Exact copy, pictures excluded: the lines from the one containing "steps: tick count" to the end of the listing.

==*==

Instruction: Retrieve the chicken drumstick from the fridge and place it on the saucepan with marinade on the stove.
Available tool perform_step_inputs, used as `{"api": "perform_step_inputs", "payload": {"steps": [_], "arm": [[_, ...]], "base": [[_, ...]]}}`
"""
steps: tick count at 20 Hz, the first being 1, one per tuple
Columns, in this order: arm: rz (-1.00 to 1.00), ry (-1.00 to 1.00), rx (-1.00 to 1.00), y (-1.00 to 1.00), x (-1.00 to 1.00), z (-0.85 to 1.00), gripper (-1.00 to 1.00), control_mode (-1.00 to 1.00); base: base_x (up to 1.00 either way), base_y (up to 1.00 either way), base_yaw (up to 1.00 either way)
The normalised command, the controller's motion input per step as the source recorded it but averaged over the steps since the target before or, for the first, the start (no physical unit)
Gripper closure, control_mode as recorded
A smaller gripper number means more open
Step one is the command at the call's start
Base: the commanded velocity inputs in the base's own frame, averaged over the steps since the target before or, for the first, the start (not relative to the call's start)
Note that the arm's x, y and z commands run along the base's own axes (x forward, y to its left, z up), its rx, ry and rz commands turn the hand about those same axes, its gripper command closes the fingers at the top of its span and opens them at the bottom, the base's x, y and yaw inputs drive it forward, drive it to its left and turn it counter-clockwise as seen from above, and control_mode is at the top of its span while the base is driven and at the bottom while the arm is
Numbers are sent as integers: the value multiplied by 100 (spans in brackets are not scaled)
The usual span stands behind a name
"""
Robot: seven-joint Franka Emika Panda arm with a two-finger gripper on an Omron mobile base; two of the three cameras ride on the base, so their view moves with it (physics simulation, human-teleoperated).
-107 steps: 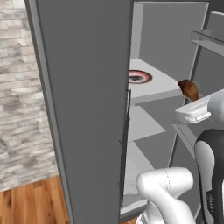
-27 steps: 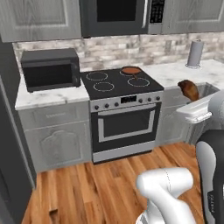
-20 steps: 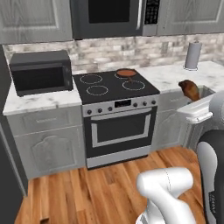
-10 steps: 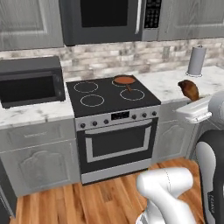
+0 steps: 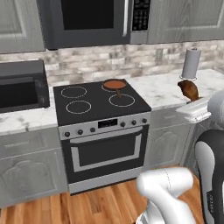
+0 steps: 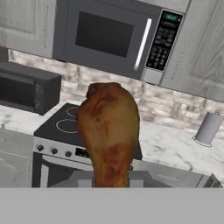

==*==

▶ **ANSWER TO THIS EXERCISE**
steps: tick count at 20 Hz, the first being 1, one per tuple
Columns, in this order: arm: rz (-1.00 to 1.00), ry (-1.00 to 1.00), rx (-1.00 to 1.00), y (-1.00 to 1.00), x (-1.00 to 1.00), z (-0.85 to 1.00), gripper (-1.00 to 1.00), control_mode (-1.00 to 1.00); base: base_x (up to 1.00 either way), base_y (up to 1.00 either way), base_yaw (up to 1.00 either way)
The normalised command, the controller's motion input per step as the source recorded it but averaged over the steps since the target before or, for the first, the start (no physical unit)
Gripper closure, control_mode as recorded
A smaller gripper number means more open
Step one is the command at the call's start
Base: the commanded velocity inputs in the base's own frame, averaged over the steps since the target before or, for the first, the start (not relative to the call's start)
Note that the arm's x, y and z commands run along the base's own axes (x forward, y to its left, z up), its rx, ry and rz commands turn the hand about those same axes, its gripper command closes the fingers at the top of its span and opens them at the bottom, the base's x, y and yaw inputs drive it forward, drive it to its left and turn it counter-clockwise as seen from above, and control_mode is at the top of its span while the base is driven and at the bottom while the arm is
Numbers are sent as integers: the value multiplied by 100 (spans in brackets are not scaled)
The usual span stands behind a name
"""
Robot: seven-joint Franka Emika Panda arm with a two-finger gripper on an Omron mobile base; two of the three cameras ride on the base, so their view moves with it (physics simulation, human-teleoperated).
-107 steps: 
-27 steps: 
-20 steps: 
-10 steps: 
+0 steps: 
+0 steps: 

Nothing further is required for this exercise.